WHAT IS BEING ASKED: Begin at the top of the records and copy each line exactly. The line containing "white gripper body: 167,113 -> 151,137" is the last one to include.

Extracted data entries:
++++

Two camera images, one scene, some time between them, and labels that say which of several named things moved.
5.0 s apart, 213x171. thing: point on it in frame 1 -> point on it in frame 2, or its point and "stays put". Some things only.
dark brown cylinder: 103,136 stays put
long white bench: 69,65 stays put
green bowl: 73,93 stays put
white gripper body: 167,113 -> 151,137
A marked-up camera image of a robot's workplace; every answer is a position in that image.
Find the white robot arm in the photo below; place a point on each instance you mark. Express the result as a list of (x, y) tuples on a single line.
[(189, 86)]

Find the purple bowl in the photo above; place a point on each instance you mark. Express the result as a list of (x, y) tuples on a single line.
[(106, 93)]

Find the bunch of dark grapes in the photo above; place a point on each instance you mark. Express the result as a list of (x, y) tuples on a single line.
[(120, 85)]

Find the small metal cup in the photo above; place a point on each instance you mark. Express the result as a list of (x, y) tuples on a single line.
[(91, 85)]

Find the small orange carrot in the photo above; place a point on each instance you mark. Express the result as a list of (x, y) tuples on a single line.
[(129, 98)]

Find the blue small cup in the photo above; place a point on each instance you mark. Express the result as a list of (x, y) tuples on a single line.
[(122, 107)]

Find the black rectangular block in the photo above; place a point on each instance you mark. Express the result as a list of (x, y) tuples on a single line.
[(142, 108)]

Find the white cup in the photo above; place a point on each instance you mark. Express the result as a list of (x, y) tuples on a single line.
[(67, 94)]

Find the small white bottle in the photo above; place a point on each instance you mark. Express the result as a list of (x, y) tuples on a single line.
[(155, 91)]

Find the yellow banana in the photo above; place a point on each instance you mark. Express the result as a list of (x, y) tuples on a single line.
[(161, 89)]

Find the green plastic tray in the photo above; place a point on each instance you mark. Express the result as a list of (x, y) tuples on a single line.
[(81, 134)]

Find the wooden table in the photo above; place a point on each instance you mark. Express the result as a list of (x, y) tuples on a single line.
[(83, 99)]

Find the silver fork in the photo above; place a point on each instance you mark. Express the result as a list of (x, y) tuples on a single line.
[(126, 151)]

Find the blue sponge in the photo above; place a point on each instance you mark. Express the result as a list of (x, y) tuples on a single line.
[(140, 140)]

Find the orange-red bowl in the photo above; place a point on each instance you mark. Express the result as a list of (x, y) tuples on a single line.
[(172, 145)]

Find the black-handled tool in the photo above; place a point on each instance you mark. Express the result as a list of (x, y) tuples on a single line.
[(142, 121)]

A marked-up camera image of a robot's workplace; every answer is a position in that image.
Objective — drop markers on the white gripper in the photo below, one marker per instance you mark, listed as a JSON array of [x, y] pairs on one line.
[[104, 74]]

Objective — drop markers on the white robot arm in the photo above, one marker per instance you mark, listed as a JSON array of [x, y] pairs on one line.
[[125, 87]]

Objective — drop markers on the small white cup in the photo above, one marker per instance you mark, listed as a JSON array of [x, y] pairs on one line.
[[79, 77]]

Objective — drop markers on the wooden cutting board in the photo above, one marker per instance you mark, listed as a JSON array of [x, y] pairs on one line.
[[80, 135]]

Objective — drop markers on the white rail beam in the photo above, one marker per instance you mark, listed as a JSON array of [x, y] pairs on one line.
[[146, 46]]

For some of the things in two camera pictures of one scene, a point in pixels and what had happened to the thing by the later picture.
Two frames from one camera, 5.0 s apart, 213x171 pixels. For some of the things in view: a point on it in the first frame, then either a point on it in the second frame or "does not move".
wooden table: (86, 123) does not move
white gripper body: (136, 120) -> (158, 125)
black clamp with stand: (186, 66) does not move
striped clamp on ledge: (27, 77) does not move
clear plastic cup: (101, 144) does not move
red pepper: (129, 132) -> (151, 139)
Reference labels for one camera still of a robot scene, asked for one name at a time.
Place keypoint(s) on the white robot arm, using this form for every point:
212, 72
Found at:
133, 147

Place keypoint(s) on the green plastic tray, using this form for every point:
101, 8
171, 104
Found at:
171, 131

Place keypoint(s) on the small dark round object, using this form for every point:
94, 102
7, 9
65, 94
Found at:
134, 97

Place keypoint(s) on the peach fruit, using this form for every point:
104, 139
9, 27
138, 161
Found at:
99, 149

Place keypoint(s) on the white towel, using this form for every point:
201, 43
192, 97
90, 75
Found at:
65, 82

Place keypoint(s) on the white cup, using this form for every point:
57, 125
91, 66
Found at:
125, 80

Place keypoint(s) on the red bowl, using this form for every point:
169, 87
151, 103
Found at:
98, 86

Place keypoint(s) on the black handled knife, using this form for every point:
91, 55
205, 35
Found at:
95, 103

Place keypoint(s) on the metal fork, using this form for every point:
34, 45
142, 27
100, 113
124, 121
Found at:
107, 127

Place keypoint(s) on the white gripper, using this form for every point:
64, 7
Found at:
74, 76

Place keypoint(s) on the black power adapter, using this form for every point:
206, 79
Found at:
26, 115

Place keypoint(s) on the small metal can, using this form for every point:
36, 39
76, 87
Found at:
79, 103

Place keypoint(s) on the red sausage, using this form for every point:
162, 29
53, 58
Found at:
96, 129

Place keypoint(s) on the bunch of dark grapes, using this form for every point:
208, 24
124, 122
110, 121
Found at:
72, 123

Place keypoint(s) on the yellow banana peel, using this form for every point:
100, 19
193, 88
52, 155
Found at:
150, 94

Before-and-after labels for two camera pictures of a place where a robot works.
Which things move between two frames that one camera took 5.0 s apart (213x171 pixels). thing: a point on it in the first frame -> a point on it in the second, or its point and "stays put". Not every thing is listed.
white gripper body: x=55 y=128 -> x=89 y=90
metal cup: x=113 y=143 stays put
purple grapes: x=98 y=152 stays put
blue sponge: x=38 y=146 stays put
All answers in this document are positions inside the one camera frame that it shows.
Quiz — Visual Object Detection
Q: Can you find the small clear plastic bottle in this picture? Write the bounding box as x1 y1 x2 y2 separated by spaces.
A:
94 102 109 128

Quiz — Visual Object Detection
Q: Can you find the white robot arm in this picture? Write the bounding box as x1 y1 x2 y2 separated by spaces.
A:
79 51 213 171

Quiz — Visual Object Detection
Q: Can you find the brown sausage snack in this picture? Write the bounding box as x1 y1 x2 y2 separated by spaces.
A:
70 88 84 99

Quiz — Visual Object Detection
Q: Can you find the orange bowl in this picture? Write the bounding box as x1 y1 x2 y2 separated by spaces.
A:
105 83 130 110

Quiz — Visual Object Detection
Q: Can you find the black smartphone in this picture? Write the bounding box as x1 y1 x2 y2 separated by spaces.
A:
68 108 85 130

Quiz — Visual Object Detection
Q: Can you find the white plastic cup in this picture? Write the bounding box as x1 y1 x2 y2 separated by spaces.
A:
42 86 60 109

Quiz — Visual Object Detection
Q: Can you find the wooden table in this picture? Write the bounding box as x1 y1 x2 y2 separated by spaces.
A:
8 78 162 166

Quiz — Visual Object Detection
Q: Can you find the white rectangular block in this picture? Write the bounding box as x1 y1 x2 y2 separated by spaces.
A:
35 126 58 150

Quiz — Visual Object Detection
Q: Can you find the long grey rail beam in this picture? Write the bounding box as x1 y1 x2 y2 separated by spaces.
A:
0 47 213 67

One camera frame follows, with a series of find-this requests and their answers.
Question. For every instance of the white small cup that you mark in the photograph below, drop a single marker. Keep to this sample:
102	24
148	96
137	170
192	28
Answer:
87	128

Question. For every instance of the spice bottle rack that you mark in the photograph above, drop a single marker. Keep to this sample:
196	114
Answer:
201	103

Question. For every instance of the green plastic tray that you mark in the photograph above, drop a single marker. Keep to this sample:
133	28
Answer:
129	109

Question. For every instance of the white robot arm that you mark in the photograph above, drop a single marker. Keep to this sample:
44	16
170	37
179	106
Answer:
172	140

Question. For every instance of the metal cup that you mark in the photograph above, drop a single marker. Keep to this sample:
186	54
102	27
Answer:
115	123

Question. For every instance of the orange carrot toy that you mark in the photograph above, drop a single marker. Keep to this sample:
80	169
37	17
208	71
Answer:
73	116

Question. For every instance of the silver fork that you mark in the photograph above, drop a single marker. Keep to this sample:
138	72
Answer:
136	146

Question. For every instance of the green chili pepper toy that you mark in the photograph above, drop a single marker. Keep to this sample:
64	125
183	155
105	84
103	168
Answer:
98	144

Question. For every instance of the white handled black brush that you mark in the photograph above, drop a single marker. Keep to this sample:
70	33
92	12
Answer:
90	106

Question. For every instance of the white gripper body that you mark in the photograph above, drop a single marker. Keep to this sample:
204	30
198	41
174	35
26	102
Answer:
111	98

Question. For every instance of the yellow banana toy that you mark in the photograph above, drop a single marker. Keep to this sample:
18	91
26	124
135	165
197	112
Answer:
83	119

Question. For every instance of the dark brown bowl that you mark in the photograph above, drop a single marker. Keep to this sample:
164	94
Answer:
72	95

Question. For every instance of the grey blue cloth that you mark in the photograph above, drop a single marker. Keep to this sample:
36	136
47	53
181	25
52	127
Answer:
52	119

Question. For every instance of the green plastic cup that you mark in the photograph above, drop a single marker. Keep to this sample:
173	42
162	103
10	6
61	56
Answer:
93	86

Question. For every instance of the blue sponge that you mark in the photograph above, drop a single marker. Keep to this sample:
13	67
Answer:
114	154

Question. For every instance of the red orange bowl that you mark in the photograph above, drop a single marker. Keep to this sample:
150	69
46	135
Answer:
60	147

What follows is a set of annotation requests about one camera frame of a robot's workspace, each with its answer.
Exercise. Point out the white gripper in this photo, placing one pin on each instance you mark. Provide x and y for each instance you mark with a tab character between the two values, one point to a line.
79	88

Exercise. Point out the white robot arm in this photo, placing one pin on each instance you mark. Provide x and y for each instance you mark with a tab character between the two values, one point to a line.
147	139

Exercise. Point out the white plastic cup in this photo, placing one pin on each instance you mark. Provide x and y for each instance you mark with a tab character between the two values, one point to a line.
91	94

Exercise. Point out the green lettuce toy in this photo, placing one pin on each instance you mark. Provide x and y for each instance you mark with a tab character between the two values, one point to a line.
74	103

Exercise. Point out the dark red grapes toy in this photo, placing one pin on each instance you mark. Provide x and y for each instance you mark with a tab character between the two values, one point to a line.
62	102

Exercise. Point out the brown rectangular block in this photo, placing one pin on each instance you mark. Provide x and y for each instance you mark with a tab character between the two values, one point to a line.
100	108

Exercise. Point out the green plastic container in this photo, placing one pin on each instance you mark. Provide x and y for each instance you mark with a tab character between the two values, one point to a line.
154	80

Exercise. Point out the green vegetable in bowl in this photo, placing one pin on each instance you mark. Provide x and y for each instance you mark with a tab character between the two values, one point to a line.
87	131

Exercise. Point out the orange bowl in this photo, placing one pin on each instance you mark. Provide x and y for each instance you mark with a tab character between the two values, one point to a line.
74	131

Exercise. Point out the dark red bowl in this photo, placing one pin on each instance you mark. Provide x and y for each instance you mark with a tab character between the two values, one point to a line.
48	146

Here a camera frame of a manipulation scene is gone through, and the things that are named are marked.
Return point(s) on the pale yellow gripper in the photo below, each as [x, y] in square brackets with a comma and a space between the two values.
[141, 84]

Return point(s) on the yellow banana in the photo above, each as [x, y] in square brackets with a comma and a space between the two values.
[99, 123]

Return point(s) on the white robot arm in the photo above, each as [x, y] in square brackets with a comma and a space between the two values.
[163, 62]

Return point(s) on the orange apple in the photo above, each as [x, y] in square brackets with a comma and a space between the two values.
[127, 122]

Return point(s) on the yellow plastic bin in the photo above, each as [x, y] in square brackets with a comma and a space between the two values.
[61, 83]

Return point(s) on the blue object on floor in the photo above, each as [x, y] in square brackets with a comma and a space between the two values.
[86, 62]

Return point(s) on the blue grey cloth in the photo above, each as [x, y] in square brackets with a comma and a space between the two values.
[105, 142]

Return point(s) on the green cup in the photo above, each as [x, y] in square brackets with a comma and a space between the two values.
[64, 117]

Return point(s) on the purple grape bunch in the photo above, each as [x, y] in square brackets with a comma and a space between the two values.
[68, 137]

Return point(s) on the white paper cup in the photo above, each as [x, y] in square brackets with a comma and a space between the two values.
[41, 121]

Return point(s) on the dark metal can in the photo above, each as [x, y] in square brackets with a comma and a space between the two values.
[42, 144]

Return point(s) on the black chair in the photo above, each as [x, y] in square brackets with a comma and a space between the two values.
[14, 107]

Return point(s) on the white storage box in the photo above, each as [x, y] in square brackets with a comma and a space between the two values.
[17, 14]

++++

WRITTEN ANSWER:
Two camera images, one scene, some time between them, and labels that say which of several named things moved.
5.0 s apart, 213x171. thing: point on it in frame 1 -> point on it in frame 2, or its point and "stays put". Some things only.
dark brown cylinder: 103,136 stays put
long white bench: 69,65 stays put
green bowl: 73,93 stays put
white gripper body: 167,113 -> 151,137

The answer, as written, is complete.